Each day, the armies marched down Pennsylvania Avenue and past the White House, where dignitaries and others watched the historic event from reviewing stands. Not surprisingly, the presidential reviewing stand in front of the mansion became a popular photographic subject. Although other photograph explorers have dissected the above image of the presidential reviewing stand at the Grand Review of the United States Army many times, it remains tantalizing.

Of the images of the presidential stand on the excellent Library of Congress web site, the photograph attributed to Mathew Brady at the top of this post includes the greatest detail. In the uncropped original, the blurred forms of soldiers and horses appear at right on the dirt road while a huge U.S. flag hangs limp above a packed reviewing stand. Behind the blurred figures, a detachment of soldiers stands guard in front of a massive U.S. banner.

Enlargements of the Grand Review image from May 23, 1865, reveal the leadership of the U.S. government and military and much more:


Easily recognized in the front row of the presidential reviewing stand are Union generals Ulysses Grant and George Meade and President Andrew Johnson, elevated to the highest office in the land 39 days earlier by the assassination of Abraham Lincoln at Ford's Theatre, only blocks from the White House.

Less obvious is Edwin Stanton, the blurred figure with the long beard sitting next to Grant. A review of other images taken that day confirms this man is Johnnson's Secretary of War. 

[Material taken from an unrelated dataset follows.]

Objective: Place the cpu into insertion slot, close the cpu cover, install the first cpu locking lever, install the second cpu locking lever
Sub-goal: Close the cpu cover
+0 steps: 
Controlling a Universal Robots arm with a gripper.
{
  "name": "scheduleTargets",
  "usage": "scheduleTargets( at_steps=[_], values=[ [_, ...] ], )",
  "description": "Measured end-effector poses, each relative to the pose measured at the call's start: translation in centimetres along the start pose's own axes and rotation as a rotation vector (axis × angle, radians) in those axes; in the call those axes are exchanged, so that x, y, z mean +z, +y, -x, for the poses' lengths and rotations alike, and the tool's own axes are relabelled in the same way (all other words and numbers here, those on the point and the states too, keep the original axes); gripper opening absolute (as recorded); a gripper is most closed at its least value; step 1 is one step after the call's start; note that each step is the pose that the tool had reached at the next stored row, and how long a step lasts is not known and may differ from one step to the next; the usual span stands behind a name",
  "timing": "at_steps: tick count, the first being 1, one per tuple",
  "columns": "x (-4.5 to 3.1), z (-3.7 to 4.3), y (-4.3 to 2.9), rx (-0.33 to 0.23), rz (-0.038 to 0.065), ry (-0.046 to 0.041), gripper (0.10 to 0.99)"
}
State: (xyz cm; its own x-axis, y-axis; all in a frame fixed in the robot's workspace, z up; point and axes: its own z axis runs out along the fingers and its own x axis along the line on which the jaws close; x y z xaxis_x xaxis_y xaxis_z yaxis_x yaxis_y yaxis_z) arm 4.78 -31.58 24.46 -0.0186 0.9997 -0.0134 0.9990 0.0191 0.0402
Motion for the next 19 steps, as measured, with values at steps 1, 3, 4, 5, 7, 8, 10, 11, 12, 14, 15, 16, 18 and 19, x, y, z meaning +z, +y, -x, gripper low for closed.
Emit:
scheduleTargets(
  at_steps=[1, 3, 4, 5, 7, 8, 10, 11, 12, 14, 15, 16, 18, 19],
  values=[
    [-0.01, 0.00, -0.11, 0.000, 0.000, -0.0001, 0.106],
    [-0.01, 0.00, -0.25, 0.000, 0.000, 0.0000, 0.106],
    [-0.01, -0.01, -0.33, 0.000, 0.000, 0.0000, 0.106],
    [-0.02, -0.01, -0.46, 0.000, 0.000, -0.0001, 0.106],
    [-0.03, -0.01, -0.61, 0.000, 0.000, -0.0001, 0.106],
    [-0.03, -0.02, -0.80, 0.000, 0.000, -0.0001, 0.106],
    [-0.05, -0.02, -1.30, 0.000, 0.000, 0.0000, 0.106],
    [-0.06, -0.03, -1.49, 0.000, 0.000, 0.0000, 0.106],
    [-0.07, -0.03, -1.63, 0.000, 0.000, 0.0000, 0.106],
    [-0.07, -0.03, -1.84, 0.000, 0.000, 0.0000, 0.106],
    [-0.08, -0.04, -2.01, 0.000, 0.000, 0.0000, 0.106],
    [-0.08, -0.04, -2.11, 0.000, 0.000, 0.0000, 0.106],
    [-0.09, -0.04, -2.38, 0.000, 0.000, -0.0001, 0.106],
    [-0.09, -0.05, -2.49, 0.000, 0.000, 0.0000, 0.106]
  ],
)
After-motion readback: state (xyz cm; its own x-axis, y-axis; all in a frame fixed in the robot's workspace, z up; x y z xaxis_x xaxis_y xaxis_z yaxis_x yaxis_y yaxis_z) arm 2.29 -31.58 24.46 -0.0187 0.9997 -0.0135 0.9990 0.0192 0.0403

Seated near President Johnson, Major General Wesley Merritt — a cavalry commander — appears to be conversing with Meade. The ghostl-like figure at the far right is Secretary of the Navy Gideon Welles, a Connecticut native and a major Lincoln supporter.

NEW YORK TIMES (May 24, 1865): "The President arrives in his carriage. Directly after, however, almost at the same moment, Gen. Grant and Staff walk briskly from their headquarters and assume their designated positions. Gen. Meade and Staff having passed, they now return dismounted, and soon the sharply-defined head of the Commander of the Army of the Potomac adds another to the group of distinguished persons, on whom the eyes, the opera-glasses, and even the photographers' lenses are resting."


Ely Parker, who's seated next to a large, potted plant, appears only steps away from his boss. A Native American who served as Grant's adjutant during the war, Parker helped draft the surrender documents signed 45 days earlier by Robert E. Lee at Appomattox Court House, Va.

PITTSBURGH DAILY POST (May 24, 1865): "Pennsylvania Avenue presents a scene which probably has never been paralleled in the country. Certainly not south of New York. Its whole vast extent and breadth is compactly lined with people from pavement to housetops. Innumerable flags and banners are displayed all along the Avenue, and the whole scene is one of the most brilliant and imposing ever witnessed, making the heart fill with emotion and the eyes fill with tears of joy. The whole affair positively beggars description."


General Sherman, wearing a white glove, visits with William Dennison, the U.S. Postmaster General. Is the young woman in the background listening in to the conversation? Perhaps they all had just witnessed flamboyant General George Custer's feat, described in one of the local newspapers later that day:

WASHINGTON EVENING STAR (May 23, 1865): "Suddenly a thrill ran through the vast assemblage as a magnificent stallion dashed madly past the President and his associates, the rider, General Custar [sic], with a large wreath hanging upon his arm, his scabbard empty, and his long hair waving in the wind, vainly striving to check him. On swept the horse, the throng rising from their seats in breathless suspense that changed to murmur or applause at the horsemanship of the rider, and finally giving place to a long loud cheer as the General checked his frightened steed, and gracefully rode back to the head of his column, the third cavalry division."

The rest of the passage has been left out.